Let’s plot the graph

That is easier to understand! 😊
We can see the daily fluctuations in the S&P 500 index in percentage terms, which is indeed more informative

plt.plot("date", "growth_sp500",
          data = financial)
plt.xlabel("Time")
plt.ylabel("Daily percentage change ")
plt.title("Change in the S&P 500 Index")
plt.show()

Try it yourself! 🧠

Now it’s your turn!
Compute a column with the growth of the Dow Jones
- Use diff() to calculate the difference and shift() to create the lagged values
Plot the growth of the S&P 500 and Dow Jones in a single plot
Appendix 01

Subsetting with time data 📉

Subsetting with time data

Do you remember our old friend query()?
We can use it again here! 😊
Since the date column has a time format, Python will interpret 2019-01-01 as a date inside the query command
We can use boolean operators to subset the data
Note: remember that you have to use single quotations for .query()

subset_before  = financial.query('date <= "2019-01-01"')
subset_after   = financial.query('date >= "2020-01-01"')

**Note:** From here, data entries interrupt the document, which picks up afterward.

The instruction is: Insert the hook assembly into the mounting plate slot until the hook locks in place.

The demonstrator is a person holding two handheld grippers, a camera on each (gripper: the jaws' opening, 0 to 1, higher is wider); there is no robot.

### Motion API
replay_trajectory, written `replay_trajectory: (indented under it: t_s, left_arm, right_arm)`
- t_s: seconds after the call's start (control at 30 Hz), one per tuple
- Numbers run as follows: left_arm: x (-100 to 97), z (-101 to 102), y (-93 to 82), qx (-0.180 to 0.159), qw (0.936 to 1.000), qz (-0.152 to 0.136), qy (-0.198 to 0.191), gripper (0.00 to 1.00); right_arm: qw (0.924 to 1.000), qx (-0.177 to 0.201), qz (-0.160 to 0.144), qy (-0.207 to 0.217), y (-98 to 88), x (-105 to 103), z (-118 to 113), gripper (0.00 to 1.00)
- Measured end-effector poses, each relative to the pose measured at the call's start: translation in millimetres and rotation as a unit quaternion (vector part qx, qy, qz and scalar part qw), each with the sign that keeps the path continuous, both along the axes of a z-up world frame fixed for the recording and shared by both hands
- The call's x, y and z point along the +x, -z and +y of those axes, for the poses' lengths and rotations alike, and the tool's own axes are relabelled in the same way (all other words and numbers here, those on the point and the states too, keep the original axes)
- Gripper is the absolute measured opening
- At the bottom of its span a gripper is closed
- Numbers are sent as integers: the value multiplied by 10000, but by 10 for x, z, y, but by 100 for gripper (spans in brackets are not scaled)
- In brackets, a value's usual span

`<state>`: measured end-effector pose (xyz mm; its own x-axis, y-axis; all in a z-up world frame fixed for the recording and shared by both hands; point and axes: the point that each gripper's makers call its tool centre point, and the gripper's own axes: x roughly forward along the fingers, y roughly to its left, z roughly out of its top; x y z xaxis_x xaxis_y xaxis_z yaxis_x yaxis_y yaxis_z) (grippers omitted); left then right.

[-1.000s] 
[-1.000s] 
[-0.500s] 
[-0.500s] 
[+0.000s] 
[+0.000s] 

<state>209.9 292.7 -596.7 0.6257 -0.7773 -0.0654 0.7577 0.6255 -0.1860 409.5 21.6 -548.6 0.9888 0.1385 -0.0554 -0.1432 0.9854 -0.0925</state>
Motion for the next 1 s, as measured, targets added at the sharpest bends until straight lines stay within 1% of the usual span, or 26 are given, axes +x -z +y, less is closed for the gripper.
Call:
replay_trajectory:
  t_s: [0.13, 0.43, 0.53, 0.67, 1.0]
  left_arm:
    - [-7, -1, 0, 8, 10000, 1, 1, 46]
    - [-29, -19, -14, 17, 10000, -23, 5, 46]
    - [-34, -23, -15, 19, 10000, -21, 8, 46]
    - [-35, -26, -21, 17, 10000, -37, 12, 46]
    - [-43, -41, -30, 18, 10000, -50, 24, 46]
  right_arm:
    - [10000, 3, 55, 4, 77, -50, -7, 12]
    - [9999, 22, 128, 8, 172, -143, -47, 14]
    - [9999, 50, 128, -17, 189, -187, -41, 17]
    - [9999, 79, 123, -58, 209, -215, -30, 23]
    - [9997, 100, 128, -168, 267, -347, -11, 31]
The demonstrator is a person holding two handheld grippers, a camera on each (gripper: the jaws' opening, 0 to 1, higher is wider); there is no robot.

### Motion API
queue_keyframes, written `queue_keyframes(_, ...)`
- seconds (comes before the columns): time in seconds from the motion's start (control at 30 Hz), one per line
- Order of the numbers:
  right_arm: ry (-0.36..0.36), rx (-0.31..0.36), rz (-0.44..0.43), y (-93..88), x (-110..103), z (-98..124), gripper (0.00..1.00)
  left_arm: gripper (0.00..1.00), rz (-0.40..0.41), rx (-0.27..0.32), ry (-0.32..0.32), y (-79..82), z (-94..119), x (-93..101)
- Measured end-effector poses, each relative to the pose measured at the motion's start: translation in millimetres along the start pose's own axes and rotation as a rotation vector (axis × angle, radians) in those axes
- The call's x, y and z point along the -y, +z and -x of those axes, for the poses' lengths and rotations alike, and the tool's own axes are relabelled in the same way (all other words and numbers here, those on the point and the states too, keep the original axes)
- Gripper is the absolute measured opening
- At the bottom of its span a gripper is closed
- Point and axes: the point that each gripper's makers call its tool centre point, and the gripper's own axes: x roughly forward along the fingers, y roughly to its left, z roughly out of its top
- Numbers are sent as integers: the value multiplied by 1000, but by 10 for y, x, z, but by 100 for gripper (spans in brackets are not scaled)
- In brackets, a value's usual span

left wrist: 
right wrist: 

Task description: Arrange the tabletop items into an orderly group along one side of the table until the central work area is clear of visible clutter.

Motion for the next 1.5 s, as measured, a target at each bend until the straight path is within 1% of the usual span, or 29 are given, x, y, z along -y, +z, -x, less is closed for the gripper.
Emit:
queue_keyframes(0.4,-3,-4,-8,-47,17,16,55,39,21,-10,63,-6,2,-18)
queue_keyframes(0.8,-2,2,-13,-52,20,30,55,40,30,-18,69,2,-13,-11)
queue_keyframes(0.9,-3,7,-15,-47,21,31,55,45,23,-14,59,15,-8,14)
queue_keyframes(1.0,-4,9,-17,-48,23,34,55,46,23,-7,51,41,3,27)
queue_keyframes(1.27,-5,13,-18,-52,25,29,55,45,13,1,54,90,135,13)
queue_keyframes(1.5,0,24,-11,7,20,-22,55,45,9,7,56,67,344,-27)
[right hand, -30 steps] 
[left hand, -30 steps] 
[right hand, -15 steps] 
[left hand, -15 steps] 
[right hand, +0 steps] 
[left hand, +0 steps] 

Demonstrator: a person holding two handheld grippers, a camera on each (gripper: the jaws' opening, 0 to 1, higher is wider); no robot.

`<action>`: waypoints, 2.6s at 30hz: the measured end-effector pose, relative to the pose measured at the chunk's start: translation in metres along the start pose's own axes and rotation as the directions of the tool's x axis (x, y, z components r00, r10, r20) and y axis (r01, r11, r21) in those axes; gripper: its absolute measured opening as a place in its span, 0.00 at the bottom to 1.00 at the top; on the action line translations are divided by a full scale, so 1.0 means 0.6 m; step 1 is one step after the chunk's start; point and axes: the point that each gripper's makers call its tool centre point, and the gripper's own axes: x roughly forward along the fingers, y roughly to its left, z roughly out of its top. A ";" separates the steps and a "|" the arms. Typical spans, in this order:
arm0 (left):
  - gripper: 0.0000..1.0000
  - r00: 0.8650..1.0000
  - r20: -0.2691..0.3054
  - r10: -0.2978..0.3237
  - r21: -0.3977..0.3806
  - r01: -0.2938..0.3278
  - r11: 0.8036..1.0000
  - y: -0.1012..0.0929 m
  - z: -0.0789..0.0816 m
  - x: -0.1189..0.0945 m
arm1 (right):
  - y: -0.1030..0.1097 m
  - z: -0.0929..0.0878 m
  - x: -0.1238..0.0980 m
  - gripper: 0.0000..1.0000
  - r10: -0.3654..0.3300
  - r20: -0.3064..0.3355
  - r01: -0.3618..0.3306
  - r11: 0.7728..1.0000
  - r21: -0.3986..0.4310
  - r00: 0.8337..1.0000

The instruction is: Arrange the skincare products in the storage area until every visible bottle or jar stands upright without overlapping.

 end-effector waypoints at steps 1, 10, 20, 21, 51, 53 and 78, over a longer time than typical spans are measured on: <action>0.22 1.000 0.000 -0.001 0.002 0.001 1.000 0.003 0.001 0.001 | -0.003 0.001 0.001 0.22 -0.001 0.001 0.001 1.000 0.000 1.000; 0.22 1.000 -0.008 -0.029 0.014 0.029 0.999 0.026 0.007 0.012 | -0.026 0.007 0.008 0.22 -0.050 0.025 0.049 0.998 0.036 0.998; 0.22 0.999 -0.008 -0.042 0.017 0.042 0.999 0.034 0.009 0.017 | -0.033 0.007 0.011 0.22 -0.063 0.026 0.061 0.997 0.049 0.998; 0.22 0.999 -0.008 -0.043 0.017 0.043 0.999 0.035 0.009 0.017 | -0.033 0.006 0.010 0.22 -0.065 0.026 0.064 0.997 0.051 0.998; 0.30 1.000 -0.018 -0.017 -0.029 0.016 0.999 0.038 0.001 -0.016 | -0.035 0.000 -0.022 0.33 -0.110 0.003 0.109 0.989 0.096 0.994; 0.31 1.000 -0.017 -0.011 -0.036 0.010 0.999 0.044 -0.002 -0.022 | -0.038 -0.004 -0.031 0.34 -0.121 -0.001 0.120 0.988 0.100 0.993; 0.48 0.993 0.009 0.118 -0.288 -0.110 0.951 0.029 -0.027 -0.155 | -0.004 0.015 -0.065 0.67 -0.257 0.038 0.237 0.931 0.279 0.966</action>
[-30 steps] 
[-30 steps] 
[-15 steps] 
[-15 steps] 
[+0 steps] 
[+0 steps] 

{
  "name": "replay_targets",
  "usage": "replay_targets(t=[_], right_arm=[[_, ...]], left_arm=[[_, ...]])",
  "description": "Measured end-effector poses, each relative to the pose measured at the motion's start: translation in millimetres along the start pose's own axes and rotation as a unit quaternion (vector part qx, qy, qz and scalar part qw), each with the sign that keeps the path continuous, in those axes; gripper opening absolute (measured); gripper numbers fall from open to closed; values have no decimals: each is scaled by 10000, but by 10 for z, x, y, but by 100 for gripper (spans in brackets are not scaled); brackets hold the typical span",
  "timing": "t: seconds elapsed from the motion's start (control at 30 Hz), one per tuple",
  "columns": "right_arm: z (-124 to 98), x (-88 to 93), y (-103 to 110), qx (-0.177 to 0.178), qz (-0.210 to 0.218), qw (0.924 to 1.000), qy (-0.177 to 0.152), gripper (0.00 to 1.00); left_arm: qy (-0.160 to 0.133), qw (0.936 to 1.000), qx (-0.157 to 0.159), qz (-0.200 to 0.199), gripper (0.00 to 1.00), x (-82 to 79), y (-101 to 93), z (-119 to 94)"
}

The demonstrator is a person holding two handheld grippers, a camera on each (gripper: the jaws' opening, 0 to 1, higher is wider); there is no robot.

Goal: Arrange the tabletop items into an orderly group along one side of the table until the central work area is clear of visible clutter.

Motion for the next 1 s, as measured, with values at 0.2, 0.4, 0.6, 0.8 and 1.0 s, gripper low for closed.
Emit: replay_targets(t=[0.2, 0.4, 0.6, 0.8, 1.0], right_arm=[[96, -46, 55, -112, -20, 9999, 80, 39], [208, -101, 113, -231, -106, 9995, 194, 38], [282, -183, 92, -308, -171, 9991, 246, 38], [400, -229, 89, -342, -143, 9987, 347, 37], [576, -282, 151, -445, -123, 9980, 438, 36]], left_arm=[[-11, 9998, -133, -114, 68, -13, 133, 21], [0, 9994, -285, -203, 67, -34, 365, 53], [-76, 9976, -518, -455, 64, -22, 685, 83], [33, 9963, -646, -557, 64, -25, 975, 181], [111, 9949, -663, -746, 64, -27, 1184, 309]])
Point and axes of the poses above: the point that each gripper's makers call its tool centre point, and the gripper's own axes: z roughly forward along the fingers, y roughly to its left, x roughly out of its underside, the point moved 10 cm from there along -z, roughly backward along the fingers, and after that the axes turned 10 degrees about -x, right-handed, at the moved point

max(subset_before['date'])

Timestamp('2019-01-01 00:00:00')

max(subset_after['date'])

Timestamp('2023-04-04 00:00:00')

Subsetting with time data

We can also subset between two dates

subset_between = financial.query('date.between("2020-03-02","2020-05-02")')
subset_between.iloc[:, :6].head(3)

	date_str	sp500	djia	date_ex1	date_ex2	date_ex3
498	3/2/2020	3090.23	26703.32	March 02 2020	Monday, 2020-03-02	2-Mar-20
499	3/3/2020	3003.37	25917.41	March 03 2020	Tuesday, 2020-03-03	3-Mar-20
500	3/4/2020	3130.12	27090.86	March 04 2020	Wednesday, 2020-03-04	4-Mar-20

subset_between.iloc[:, :6].tail(3)

	date_str	sp500	djia	date_ex1	date_ex2	date_ex3
540	4/29/2020	2939.51	24633.86	April 29 2020	Wednesday, 2020-04-29	29-Apr-20
541	4/30/2020	2912.43	24345.72	April 30 2020	Thursday, 2020-04-30	30-Apr-20
542	5/1/2020	2830.71	23723.69	May 01 2020	Friday, 2020-05-01	1-May-20

Why don’t we have data for the 2nd of May? Was it a weekend? 🤔

from datetime import datetime
date_str = '2020-05-02'
date_obj = datetime.strptime(date_str, '%Y-%m-%d')

# Get the day of the week
day_of_week = date_obj.strftime('%A')
day_of_week

'Saturday'

Subsetting with time data

We can then flag some observations that meet a certain condition
For instance, we can flag the observations where the growth of the S&P 500 index is greater than 5% and plot them

financial["bool_period"]  = financial["date"].between("2020-03-01","2020-05-01")
financial["bool_example"] = financial["growth_sp500"] > 5

# Create a line plot
plt.plot("date", "growth_sp500", data = financial)
plt.xlabel("Time")
plt.ylabel("Daily percentage change ")
plt.title("The S&P 500 during the start of COVID")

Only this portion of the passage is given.